4.1.5 Artificial Bee Colony (ABC)

Artificial Bee Colony (ABC) algorithm [94, 114] is an optimization algorithm based on SI that simulates the intelligent foraging behavior of a honeybee swarm living inside a hive and possessing individual cognitive capacities and self-organization. Depending on the model, foraging bees can be organized into employed and unemployed forager bees. The employed forager bee is associated with a specific food source that it is currently exploiting. An unemployed forager bee searches for a food source to exploit. It could be an onlooker trying to find a food source using the information providing by the employed bee or a scout who searches the environment randomly for food. The position of a nourishment source depicts a possible solution to the multi-constrained optimization issue, and its nectar amount is related to the quality of the associated solution. The employed forager bee exploits a nourishment source (solution) based on local information and the nectar amount (fitness cost). These bees will remember the new position and neglect the old one if the nectar amount associated with the new food source (new solution) is better than the previous one. Once they have all completed the search process, they start sharing the nectar information of the nourishing source like: direction, distance, and profitability with the onlooker bees through a waggle dance. Therefore, an onlooker bee evaluates the nectar amount information provided by each employed bee and selects a food source with a higher probability to find the nectar. After few existing food sources have been abandoned by the bees after many forages, scout bees begin to randomly search for new food sources around the hive. Accordingly, ABC algorithm achieves global optimization through investigation carried out by artificial scouts, whereas local optimization is obtained through exploitation, which is executed by onlookers and employed bees [61].

4.1.6 QoS-Enabled & Energy Efficient Routing Protocol

  • An Enhanced Artificial Bee Colony Based EELB-PWDGR (EABC-EELB-PWDGR)

    Based on EELB-PWDGR protocol, which is itself based on EE-PWDGR [115] created to overcome the limitations of PWDGR [116], Al-Ariki et al. [117] first proposed the ABC-EELB-PWDGR protocol based on the Artificial Bee Colony (ABC) to reduce the time consumed during the path selection process in order to select the optimal path satisfying QoS constraints. However, the ABC algorithm presents unsatisfactory performance.
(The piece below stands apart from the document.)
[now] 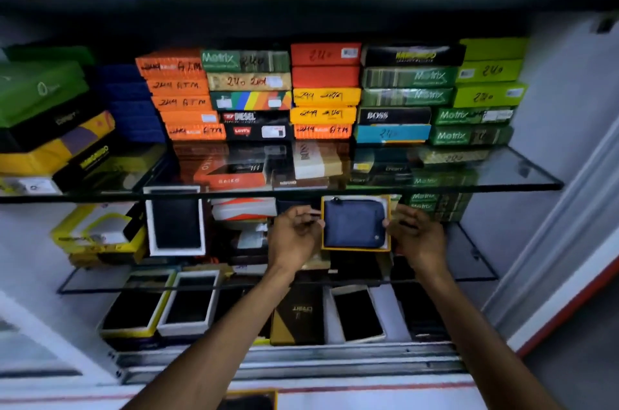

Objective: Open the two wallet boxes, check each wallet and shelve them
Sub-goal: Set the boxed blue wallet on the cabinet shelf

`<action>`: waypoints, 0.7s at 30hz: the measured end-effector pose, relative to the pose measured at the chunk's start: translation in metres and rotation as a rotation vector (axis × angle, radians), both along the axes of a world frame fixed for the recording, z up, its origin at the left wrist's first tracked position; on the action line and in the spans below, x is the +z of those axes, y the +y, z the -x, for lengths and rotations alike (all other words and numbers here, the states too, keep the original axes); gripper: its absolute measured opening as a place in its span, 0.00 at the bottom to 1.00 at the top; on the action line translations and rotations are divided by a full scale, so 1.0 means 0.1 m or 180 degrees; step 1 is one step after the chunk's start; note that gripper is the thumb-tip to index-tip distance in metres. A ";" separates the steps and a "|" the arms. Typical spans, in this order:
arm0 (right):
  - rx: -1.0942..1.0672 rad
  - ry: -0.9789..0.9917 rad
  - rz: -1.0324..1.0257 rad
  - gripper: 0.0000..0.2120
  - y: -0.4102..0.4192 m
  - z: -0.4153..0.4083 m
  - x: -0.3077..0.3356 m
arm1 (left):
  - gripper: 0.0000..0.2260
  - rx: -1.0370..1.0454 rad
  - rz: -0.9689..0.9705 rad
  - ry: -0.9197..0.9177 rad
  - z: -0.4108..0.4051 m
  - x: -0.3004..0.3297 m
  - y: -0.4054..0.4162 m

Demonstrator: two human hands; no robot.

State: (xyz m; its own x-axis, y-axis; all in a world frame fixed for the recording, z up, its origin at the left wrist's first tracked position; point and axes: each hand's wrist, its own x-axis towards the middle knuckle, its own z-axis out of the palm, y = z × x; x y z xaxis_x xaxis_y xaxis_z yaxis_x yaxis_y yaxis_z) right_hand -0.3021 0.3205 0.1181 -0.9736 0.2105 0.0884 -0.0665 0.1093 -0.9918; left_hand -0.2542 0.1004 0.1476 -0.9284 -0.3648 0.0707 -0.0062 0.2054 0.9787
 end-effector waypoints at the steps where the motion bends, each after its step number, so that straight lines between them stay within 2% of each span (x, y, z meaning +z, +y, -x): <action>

Therefore, the use of an enhanced ABC algorithm has enabled the development of An Enhanced Artificial Bee Colony Based EELB-PWDGR protocol called EABC-EELB-PWDGR for optimized route selection in WMSNs.

    EABC-EELB-PWDGR reduces both time consumed during the classification of the routing paths based on QoS priority and energy consumption based on QoS-based load balancing between paths using two new improved solution search equations such as employed bee and onlooker bee. In addition, to reduce the search time and increase the convergence of ABC, the protocol uses the chaotic search method and the opposition-based learning mechanism in population initialization. Thus, an initial population is constructed in order to enhance the solution search.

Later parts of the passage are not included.